Guy went on. ‘I want rock-solid alibis for all those pro-life nuts of Dunne’s. I want to know do any of them have Jeeps. I want everyone in this town looking for Lucy and Darcy. And I want an explanation from that bloody psychic woman.’
Bob stiffened at the curse. ‘Will DCI Corry authorise an arrest?’
‘I don’t know. But I think she knows something, and I’d bet it’s not through visions of the Virgin Mary, either.’ He swept his eyes round the team. ‘This case – it’s getting out of hand. Let’s bring it back. Let’s find that child and bring her home safe.’
Paula had been thinking and thinking about what Magdalena Croft had said when they’d gone to see her, and what it was she’d found jarring, and now eventually she got it –
God willing she’ll be found
, the woman had said.
And her wee baby too
.
Separately. As if she’d already known Heather and her child would be so violently torn apart. She got to her feet. ‘I’ll meet you back at the unit.’

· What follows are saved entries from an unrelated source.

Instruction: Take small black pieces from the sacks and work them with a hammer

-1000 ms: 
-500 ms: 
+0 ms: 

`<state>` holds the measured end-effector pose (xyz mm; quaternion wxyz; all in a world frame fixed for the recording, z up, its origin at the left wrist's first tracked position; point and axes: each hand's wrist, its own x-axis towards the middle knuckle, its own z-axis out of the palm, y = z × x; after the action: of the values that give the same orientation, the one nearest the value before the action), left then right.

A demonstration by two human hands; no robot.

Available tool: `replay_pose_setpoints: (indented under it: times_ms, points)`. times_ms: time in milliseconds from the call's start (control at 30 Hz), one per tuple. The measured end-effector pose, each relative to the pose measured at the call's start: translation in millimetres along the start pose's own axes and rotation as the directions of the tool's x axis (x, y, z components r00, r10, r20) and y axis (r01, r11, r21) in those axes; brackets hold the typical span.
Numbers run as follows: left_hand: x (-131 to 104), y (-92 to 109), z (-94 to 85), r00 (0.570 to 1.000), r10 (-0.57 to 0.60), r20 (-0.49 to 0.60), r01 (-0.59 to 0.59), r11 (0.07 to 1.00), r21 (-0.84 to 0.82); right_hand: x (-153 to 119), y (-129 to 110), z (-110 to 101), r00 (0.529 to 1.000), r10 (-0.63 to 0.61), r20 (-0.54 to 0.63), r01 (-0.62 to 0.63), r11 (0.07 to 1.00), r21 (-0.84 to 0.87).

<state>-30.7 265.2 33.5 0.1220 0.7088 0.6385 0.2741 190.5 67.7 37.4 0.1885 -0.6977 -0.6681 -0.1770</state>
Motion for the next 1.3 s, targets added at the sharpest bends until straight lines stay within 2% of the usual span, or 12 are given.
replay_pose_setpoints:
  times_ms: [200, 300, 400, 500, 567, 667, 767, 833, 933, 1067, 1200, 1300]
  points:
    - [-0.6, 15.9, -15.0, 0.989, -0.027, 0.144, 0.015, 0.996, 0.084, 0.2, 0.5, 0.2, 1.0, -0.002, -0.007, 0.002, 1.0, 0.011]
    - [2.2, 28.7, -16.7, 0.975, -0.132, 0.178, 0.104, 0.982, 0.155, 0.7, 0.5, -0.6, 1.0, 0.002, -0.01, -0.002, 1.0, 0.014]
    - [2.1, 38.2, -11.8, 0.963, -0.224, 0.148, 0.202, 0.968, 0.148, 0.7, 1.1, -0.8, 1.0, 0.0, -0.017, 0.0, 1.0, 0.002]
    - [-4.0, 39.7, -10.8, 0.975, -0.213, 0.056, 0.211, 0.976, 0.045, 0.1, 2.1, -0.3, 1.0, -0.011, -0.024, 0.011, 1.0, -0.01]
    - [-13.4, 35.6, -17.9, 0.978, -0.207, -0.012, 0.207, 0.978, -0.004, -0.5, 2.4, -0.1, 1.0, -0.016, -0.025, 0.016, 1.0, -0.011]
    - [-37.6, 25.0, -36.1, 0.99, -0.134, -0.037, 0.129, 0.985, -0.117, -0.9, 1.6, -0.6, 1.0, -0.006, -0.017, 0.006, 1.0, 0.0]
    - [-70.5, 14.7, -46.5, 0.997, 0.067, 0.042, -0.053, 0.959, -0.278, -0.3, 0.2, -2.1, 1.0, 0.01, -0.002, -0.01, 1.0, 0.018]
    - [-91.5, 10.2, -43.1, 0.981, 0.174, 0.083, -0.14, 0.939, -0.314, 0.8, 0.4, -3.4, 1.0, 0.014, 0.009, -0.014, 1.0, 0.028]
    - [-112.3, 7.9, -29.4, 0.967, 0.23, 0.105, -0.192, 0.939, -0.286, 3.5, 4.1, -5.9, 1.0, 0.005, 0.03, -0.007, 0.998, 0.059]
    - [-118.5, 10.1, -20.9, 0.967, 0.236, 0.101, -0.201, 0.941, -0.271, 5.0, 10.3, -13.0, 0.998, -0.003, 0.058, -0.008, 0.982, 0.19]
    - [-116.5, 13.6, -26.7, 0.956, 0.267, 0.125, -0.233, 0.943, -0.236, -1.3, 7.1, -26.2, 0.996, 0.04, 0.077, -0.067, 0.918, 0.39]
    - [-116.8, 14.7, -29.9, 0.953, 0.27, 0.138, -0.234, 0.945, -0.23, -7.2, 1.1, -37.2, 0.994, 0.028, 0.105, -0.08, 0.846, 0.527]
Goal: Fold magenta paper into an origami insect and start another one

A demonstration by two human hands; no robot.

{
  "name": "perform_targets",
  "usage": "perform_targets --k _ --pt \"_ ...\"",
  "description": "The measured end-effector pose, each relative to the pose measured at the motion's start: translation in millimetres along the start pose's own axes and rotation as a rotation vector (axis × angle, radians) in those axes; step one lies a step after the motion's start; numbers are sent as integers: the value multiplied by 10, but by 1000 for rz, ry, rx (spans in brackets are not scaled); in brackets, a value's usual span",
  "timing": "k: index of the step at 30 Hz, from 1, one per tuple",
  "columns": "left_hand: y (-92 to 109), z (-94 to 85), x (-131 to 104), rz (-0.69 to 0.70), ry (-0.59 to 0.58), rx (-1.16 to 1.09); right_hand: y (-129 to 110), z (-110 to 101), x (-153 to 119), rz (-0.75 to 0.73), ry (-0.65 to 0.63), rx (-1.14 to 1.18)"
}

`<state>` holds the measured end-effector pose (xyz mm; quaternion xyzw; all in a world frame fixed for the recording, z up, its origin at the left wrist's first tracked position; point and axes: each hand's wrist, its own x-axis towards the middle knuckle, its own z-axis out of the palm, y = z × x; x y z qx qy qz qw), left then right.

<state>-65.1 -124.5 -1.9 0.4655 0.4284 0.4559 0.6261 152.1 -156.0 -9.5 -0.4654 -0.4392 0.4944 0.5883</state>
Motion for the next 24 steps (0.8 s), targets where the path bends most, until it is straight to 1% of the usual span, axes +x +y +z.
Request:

Paula found Saoirse in her office, the door shut but not locked. She was sitting at her desk with her head in her hands. Paula closed the door behind her. ‘Hey.’
Saoirse didn’t turn. ‘The baby.’
Paula moved closer. ‘We’ll find her.’
‘She won’t survive it. It’s . . . look.’ Saoirse gestured painfully to the window, where outside the blinds the snow continued to fall.